» **PROBLEM**
Show all lines from the listing below that contain "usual".

» **INFORMATION SUPPLIED**
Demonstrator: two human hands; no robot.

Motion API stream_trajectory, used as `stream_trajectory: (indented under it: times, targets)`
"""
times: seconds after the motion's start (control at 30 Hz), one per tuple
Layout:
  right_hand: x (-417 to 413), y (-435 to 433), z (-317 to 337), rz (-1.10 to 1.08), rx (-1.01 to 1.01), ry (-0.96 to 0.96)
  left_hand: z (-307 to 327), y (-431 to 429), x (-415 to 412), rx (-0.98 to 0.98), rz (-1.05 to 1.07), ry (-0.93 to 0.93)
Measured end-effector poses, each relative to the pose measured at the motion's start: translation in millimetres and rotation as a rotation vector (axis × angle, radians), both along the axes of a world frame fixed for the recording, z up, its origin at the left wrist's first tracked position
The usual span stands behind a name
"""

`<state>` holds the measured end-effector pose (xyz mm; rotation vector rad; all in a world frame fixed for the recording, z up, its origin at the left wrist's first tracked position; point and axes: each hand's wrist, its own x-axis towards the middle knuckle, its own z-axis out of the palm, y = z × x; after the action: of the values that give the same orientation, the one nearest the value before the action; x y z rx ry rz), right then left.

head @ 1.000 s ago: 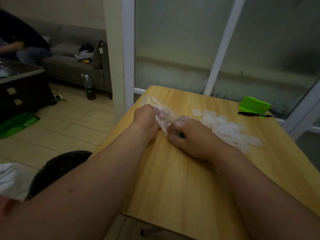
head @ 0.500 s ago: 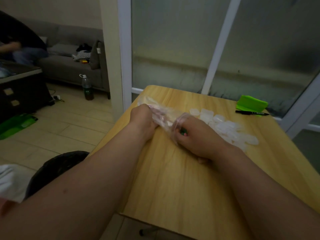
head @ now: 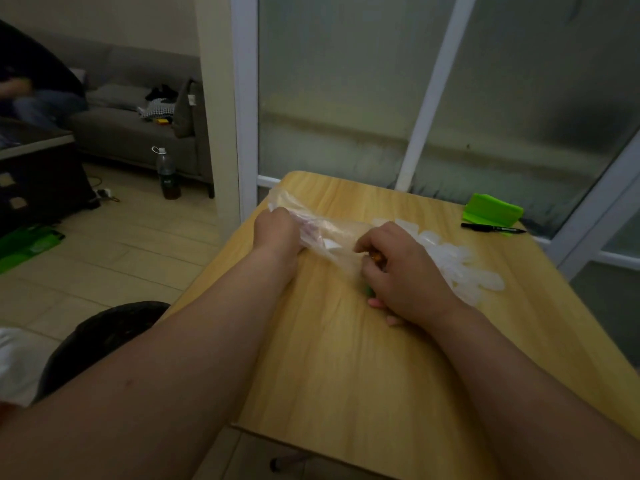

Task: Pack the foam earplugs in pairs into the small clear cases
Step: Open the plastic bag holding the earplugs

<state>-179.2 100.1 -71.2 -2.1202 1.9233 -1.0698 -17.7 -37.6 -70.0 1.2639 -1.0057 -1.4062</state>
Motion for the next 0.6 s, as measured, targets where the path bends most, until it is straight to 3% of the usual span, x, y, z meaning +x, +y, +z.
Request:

» **FINISHED EXERCISE**
The usual span stands behind a name
Motion for the next 0.6 s, as measured, targets where the path bends most, until it is straight to 3% of the usual span, x, y, z meaning +x, +y, +z.

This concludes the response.